Sat Mar 10 07:44:22 UTC 2018

After I eliminated the assembly stub, it doesn't do anything anymore for
C2, except for some shuffling of registers and doing 2 calls instead of
one (compiled -> stub -> runtime). I strongly suspect that the register
allocator can do the shuffling better, and avoiding the extra jump will
also be a net win. At the very least, letting C2 call directly to the
entry in ShenandoaBarrierSet removes a bunch of unnecessary code diffs
against upstream:

http://cr.openjdk.java.net/~rkennke/eliminate_wb_stub-c2/webrev.01/

One thing I am not sure is this little piece in
ShenandoahSupport::needs_barrier_impl() :

  if (n->is_CallJava() || n->Opcode() == Op_CallLeafNoFP) {
    return true;
  }

Was this supposed to match the wb-stub-call (CallLeafNoFP) and if so,
should it now match the runtime call (CallLeaf plus entry address)?
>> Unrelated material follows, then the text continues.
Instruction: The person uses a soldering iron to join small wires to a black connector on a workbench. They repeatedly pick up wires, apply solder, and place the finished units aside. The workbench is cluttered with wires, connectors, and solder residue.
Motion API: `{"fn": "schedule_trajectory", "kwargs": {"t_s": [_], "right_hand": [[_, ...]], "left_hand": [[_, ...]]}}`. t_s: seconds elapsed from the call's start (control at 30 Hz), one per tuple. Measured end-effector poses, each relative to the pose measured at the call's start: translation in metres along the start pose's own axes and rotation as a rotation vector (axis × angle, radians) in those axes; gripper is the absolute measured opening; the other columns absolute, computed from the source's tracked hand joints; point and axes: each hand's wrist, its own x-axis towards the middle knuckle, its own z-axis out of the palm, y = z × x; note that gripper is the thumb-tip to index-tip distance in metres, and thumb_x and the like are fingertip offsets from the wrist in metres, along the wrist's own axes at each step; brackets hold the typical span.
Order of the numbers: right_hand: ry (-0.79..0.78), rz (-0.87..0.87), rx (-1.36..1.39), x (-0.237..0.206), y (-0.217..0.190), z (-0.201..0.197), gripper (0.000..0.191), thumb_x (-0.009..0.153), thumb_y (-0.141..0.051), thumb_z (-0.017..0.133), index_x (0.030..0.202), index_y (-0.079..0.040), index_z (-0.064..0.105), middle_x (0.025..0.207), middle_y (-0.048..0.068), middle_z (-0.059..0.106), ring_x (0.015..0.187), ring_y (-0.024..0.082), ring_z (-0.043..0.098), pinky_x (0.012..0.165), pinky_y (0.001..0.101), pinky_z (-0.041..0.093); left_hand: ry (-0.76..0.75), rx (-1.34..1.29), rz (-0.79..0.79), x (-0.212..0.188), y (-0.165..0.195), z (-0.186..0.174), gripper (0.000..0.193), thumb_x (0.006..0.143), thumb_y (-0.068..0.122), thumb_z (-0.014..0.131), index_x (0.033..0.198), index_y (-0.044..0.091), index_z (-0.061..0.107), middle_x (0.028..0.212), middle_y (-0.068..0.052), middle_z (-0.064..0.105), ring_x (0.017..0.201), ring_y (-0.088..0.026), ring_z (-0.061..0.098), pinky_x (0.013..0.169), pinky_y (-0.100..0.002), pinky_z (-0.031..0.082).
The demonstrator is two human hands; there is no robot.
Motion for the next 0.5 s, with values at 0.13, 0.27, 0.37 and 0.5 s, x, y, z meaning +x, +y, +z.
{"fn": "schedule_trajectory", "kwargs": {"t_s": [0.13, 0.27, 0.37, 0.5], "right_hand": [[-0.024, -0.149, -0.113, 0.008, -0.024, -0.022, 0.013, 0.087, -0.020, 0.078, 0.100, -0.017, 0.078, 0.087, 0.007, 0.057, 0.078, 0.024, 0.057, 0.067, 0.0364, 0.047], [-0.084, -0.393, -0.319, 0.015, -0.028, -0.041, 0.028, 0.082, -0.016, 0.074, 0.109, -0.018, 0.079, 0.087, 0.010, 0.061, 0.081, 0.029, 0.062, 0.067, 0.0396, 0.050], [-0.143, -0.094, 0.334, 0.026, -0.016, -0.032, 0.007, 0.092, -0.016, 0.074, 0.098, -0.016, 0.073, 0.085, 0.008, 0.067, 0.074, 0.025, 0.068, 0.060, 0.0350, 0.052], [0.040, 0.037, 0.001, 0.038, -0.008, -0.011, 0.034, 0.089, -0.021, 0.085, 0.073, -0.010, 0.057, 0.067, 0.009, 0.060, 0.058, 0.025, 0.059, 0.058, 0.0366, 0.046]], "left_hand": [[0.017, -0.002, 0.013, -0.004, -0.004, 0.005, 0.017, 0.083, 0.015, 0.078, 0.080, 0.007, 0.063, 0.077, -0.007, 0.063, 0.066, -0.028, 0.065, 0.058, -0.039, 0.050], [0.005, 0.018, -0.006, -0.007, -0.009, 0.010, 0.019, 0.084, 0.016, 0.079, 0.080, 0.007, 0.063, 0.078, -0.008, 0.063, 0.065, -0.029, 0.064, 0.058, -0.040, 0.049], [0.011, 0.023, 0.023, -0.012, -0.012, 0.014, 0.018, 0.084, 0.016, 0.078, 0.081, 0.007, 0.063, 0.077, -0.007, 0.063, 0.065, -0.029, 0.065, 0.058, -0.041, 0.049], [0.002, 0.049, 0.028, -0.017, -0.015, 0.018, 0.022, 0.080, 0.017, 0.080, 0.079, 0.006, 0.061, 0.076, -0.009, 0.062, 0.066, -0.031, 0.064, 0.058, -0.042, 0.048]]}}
But
I don't really see the point: if it's a CallJava, it doesn't make a
difference if it's also a CallLeafNoFP. Maybe the intention was to *not*
match WB stub calls and it should have been:

  if (n->is_CallJava() && n->Opcode() != Op_CallLeafNoFP) {
    return true;
  }

?
Because that would kinda make sense: we want barriers for return values
from java calls, but not really from wb-runtime-calls. Hmmmm. This is
why I'd propose to change it to:

  if (n->is_CallJava() && !(n->Opcode() == Op_CallLeaf &&
n->as_Call()->entry_point() == CAST_FROM_FN_PTR(address,
ShenandoahBarrierSet::write_barrier_JRT))) {
    return true;
  }

I don't think this would make much difference though: all this stuff can
only match after WB expansion, at which point such optimizations (WB
after WB) should already have happened.

Passes hotspot_gc_shenandoah (fastdebug/release) and specjvm
(fastdebug/release)

Ok to go?